In vivo confocal microscopy revealed corneal epithelial edema and anterior stromal edema in both eyes. Decreased sub basal corneal nerve density, infiltration of inflammatory cells, and Langerhans cells in the corneal stroma were observed in the left eye. No abnormal changes were observed in the corneal endothelium or amoeba infection in either eye (Fig. 1).

After two days of hospitalization, the patient complained of reduced irritation. The corneal epithelial defect had decreased in size. Because slow improvement was observed, HSK was not suspected. One week later, the dendritic corneal ulcer had become mild and the staining range of fluorescein staining was reduced.

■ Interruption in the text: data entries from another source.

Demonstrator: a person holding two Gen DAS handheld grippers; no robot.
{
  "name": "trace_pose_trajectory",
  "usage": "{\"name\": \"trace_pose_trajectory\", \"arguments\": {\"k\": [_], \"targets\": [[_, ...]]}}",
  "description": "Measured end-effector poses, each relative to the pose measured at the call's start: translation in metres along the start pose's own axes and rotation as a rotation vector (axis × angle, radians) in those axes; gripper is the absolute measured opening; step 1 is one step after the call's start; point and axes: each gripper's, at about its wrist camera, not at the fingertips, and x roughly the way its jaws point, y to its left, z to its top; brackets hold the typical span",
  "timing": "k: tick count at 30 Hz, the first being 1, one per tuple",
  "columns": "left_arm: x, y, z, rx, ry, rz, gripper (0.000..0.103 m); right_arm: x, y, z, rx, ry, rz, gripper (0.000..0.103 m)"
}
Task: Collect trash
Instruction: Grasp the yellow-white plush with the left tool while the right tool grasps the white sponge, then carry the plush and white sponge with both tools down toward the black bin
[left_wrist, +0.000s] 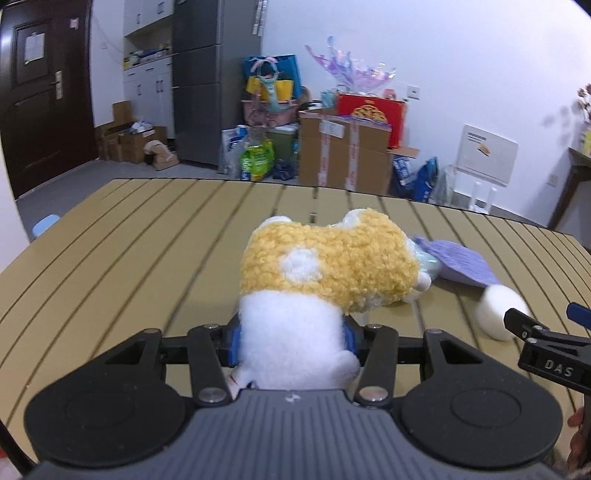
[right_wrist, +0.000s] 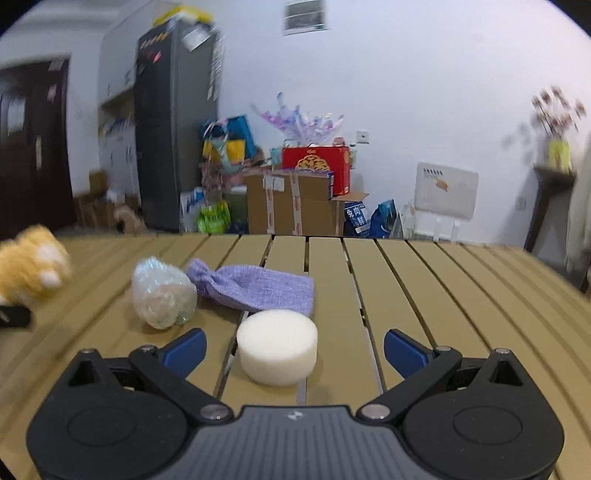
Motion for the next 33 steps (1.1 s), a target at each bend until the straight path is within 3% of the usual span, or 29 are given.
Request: {"name": "trace_pose_trajectory", "arguments": {"k": [7,9,11,22,33], "targets": [[0.009,0.020,0.006,-0.019,-0.004,0.017,0.049,0.050,0.006,0.008,0.009,0.142,0.006,0.085],[0.011,0.022,0.006,-0.017,-0.007,0.019,0.049,0.059,0.001,0.008,0.051,0.183,0.027,0.068],[0.014,0.023,0.006,-0.022,0.001,0.019,0.049,0.060,-0.001,0.008,0.073,0.170,0.026,0.056],[0.000,0.020,-0.001,-0.027,0.007,0.006,0.049,0.021,-0.001,0.005,0.072,0.120,0.046,0.053],[-0.051,0.019,-0.016,-0.012,-0.005,-0.004,0.049,-0.053,0.004,0.008,0.032,0.069,0.072,0.053]]}}
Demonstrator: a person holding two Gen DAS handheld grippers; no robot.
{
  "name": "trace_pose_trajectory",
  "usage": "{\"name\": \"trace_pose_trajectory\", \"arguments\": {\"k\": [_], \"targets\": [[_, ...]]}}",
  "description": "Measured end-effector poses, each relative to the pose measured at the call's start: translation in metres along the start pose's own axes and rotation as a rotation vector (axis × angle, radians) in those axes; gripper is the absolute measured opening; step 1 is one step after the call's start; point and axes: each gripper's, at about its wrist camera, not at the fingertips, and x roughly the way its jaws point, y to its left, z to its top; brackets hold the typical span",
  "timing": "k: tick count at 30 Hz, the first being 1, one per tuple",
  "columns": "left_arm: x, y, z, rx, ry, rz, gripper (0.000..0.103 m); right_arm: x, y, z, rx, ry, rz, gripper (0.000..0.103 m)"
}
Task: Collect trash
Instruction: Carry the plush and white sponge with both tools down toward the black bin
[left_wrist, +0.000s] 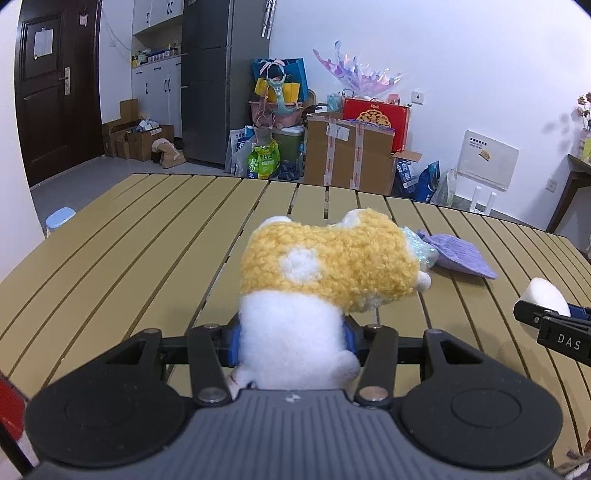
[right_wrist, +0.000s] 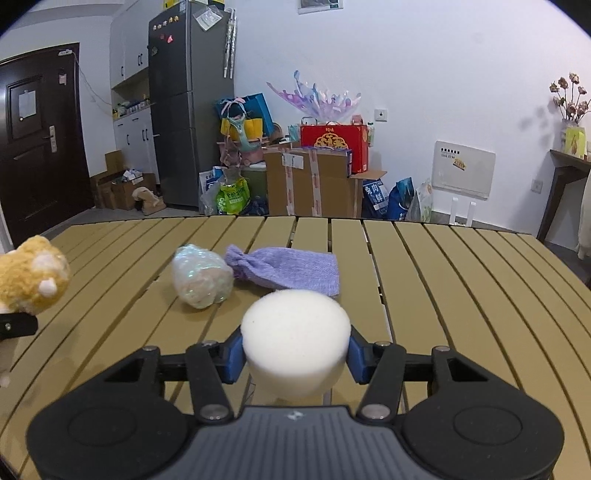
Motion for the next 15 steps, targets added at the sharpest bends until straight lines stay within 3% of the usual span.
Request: {"name": "trace_pose_trajectory", "arguments": {"k": [15], "targets": [[-0.090,0.000,-0.031,0.003,-0.018,-0.025,0.049,-0.118,0.013,-0.023,-0.037,-0.043,0.022,0.052]]}}
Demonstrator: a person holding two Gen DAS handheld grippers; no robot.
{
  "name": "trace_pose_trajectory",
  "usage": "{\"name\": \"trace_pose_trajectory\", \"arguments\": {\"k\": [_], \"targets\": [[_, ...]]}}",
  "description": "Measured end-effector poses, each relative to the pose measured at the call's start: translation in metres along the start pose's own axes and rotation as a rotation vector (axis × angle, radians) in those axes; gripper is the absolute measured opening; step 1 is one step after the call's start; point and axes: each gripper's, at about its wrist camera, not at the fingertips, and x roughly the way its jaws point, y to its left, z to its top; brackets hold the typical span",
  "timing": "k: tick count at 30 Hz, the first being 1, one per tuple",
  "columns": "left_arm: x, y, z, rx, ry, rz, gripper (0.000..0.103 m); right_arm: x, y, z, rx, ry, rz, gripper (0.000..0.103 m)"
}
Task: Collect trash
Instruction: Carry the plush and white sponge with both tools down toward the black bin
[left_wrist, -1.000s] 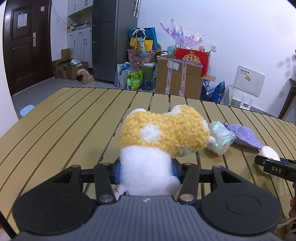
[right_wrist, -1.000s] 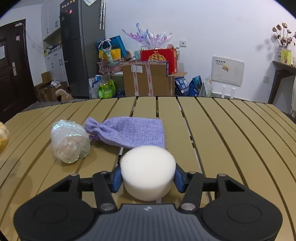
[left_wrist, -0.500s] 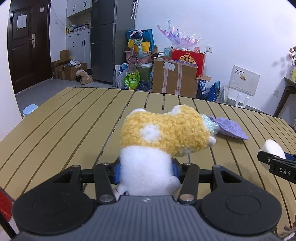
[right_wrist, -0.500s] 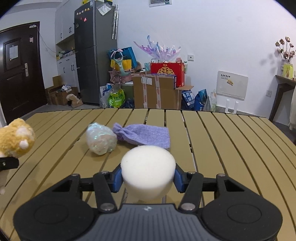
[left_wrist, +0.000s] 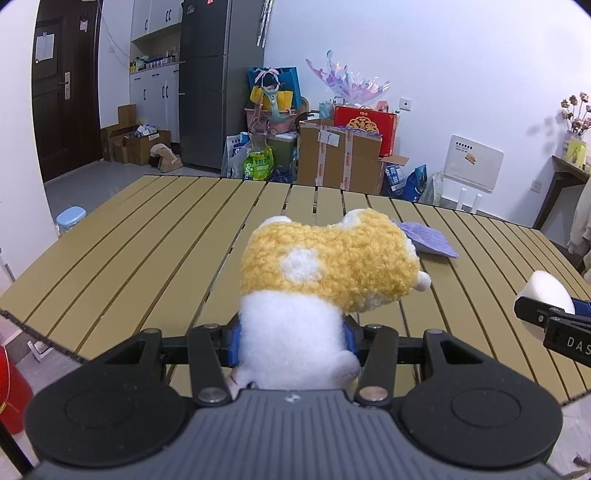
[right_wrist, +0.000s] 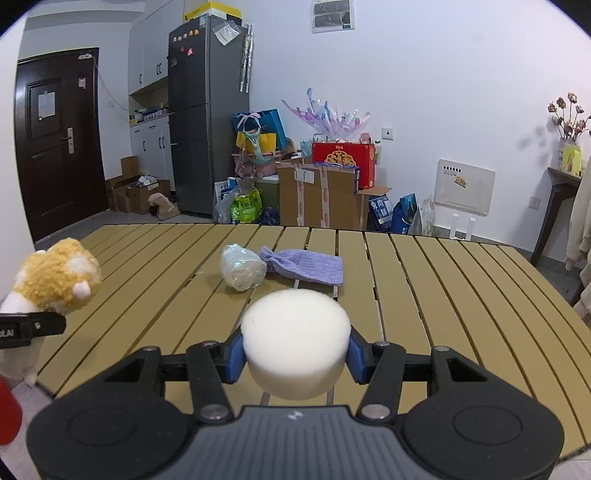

On the ninth day of hospitalization, the patient reported no discomfort. UCVA had improved to 20/20 and 20/25. Corneal fluorescein staining was negative with complete resolution of the corneal edema. The lesion healed with only mild corneal macula remaining in the right eye. The dendritic corneal ulcer healed and replaced by a fibrotic stromal scarring the left eye. As the disease activity completely subsided, the patient was discharged from hospital and maintained on valaciclovir 300 mg tablets 2 times per day for 2 weeks; flumirone eye drops every 2 h, tapering gradually, ganciclovir eye drops and 0.3% sodium hyaluronate drops 4 times per day, and ganciclovir eye gel once before bedtime.

At the 9-month follow-up, HSK had not recurred, and only a minimal haze at the corneal interface was seen. UCVA was 20/22 and 20/33, while BSCVA was 20/20 in both eyes. The patient was advised to continue with regular review.